> **Exercise objective**
Below is a listing. Return the lines from the one that contains "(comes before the" to the one that contains "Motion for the", both ends included, verbatim and with no pictures.
━━━━━━━━━━━━━━━━━━━━
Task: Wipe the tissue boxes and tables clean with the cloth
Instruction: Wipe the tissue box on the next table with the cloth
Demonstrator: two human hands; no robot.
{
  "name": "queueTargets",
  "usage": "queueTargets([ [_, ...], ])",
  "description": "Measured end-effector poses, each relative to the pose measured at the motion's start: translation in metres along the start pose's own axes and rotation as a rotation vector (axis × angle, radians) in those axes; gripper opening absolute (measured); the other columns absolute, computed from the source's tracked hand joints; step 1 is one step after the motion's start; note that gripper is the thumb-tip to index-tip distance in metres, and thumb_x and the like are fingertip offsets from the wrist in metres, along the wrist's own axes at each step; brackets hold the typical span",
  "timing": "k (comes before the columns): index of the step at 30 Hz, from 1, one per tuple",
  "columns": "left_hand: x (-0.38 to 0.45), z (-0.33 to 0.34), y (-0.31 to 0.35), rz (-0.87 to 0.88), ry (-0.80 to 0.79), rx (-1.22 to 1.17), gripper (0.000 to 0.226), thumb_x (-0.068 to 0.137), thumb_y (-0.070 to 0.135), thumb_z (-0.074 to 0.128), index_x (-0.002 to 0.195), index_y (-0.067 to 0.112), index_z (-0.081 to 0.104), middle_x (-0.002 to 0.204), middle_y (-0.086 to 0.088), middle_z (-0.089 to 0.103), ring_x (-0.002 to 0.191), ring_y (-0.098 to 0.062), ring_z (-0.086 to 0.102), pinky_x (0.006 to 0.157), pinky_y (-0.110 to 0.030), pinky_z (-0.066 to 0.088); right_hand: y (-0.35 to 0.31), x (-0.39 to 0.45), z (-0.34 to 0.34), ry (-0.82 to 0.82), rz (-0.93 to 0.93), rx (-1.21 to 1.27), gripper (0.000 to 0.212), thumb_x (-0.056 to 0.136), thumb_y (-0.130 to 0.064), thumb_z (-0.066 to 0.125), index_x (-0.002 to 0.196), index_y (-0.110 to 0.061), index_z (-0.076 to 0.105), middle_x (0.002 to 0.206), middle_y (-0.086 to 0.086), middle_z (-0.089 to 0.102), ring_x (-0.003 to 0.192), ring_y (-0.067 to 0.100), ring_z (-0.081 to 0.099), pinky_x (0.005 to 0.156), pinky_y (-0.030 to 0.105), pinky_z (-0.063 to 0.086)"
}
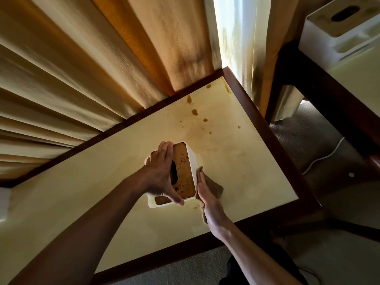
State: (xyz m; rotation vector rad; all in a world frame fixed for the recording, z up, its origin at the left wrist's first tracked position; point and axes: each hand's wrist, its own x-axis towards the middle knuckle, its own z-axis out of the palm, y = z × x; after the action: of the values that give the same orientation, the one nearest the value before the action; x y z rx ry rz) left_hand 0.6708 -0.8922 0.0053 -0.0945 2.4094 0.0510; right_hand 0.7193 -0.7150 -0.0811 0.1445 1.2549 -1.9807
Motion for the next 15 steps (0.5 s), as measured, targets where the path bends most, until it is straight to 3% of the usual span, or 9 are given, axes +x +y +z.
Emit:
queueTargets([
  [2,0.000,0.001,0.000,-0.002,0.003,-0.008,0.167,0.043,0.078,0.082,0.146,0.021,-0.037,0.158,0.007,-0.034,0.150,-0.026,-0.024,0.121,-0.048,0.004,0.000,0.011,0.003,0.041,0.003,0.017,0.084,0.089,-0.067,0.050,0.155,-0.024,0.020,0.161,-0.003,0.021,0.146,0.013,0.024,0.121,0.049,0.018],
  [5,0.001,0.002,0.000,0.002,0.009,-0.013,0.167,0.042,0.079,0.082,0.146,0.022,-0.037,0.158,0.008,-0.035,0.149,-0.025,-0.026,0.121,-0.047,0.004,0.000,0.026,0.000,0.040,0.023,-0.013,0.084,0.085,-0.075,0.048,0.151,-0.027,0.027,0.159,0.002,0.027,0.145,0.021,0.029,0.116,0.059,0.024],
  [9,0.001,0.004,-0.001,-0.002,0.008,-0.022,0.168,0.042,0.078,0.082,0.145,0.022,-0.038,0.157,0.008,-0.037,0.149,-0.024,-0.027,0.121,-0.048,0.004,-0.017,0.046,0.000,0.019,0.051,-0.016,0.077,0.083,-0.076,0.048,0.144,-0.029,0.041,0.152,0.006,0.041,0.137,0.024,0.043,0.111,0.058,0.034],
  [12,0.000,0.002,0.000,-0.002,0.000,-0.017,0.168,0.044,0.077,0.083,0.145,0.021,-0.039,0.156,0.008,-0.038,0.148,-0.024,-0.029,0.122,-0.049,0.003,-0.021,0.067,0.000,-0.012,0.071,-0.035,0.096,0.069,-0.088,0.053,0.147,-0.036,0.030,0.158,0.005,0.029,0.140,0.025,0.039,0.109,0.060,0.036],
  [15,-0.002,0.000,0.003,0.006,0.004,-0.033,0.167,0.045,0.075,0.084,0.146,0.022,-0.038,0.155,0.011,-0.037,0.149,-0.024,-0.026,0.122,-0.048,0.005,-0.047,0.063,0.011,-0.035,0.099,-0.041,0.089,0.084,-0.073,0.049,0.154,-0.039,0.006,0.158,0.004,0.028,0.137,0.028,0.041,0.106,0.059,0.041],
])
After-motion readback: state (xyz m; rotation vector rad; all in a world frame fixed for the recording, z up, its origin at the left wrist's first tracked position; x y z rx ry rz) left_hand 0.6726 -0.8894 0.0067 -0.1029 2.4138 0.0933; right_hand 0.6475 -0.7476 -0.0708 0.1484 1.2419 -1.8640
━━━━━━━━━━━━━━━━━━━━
> **Exercise response**
  "timing": "k (comes before the columns): index of the step at 30 Hz, from 1, one per tuple",
  "columns": "left_hand: x (-0.38 to 0.45), z (-0.33 to 0.34), y (-0.31 to 0.35), rz (-0.87 to 0.88), ry (-0.80 to 0.79), rx (-1.22 to 1.17), gripper (0.000 to 0.226), thumb_x (-0.068 to 0.137), thumb_y (-0.070 to 0.135), thumb_z (-0.074 to 0.128), index_x (-0.002 to 0.195), index_y (-0.067 to 0.112), index_z (-0.081 to 0.104), middle_x (-0.002 to 0.204), middle_y (-0.086 to 0.088), middle_z (-0.089 to 0.103), ring_x (-0.002 to 0.191), ring_y (-0.098 to 0.062), ring_z (-0.086 to 0.102), pinky_x (0.006 to 0.157), pinky_y (-0.110 to 0.030), pinky_z (-0.066 to 0.088); right_hand: y (-0.35 to 0.31), x (-0.39 to 0.45), z (-0.34 to 0.34), ry (-0.82 to 0.82), rz (-0.93 to 0.93), rx (-1.21 to 1.27), gripper (0.000 to 0.212), thumb_x (-0.056 to 0.136), thumb_y (-0.130 to 0.064), thumb_z (-0.066 to 0.125), index_x (-0.002 to 0.196), index_y (-0.110 to 0.061), index_z (-0.076 to 0.105), middle_x (0.002 to 0.206), middle_y (-0.086 to 0.086), middle_z (-0.089 to 0.102), ring_x (-0.003 to 0.192), ring_y (-0.067 to 0.100), ring_z (-0.081 to 0.099), pinky_x (0.005 to 0.156), pinky_y (-0.030 to 0.105), pinky_z (-0.063 to 0.086)"
}
State: (xyz m; rotation vector rad; all in a world frame fixed for the recording, z up, its origin at the left wrist's first tracked position; point and axes: each hand's wrist, its own x-axis towards the middle knuckle, its own z-axis out of the palm, y = z × x; after the action: of the values that give the same orientation, the one nearest the value before the action; x y z rx ry rz) left_hand 0.6708 -0.8922 0.0053 -0.0945 2.4094 0.0510; right_hand 0.7193 -0.7150 -0.0811 0.1445 1.2549 -1.9807
Motion for the next 15 steps (0.5 s), as measured, targets where the path bends most, until it is straight to 3% of the usual span, or 9 are given, axes +x +y +z.

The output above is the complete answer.